● **PROBLEM REQUIREMENTS**
The word to find is "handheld". Copy each line of the material that contains it.
----
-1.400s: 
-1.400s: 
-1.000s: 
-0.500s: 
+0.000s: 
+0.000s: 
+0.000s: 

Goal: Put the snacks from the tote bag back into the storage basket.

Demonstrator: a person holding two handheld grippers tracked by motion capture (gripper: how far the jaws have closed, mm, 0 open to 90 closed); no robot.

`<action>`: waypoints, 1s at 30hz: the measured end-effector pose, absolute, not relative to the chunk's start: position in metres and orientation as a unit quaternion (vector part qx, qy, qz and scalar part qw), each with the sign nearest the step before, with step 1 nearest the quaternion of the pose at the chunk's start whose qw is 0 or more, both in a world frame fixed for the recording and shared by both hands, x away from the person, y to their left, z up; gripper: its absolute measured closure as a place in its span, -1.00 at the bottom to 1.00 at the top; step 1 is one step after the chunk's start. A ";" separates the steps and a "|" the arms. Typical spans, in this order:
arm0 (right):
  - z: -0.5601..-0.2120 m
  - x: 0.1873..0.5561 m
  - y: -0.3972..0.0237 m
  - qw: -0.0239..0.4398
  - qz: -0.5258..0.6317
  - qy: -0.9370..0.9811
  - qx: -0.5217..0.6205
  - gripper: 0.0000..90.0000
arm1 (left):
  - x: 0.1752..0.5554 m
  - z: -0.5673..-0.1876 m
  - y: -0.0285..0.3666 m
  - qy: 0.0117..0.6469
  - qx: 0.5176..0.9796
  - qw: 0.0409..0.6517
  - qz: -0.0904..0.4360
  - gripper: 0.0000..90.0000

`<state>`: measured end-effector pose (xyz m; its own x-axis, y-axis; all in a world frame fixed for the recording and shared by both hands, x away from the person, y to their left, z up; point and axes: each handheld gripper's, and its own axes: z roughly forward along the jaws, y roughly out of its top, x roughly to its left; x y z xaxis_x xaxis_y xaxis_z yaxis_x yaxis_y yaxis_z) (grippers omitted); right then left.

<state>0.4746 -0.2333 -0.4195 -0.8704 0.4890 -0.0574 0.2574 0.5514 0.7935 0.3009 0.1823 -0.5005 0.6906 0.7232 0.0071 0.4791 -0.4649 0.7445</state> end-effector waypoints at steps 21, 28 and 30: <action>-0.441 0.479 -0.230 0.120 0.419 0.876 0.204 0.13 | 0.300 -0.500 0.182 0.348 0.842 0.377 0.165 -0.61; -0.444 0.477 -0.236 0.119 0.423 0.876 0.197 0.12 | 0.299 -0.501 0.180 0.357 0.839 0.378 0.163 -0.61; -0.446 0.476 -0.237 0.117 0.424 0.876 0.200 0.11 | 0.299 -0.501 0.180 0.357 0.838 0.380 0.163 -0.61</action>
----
● **EXPECTED ANSWER**
Demonstrator: a person holding two handheld grippers tracked by motion capture (gripper: how far the jaws have closed, mm, 0 open to 90 closed); no robot.
`<state>`: measured end-effector pose (xyz m; its own x-axis, y-axis; all in a world frame fixed for the recording and shared by both hands, x away from the person, y to their left, z up; point and axes: each handheld gripper's, and its own axes: z roughly forward along the jaws, y roughly out of its top, x roughly to its left; x y z xaxis_x xaxis_y xaxis_z yaxis_x yaxis_y yaxis_z) (grippers omitted); right then left.

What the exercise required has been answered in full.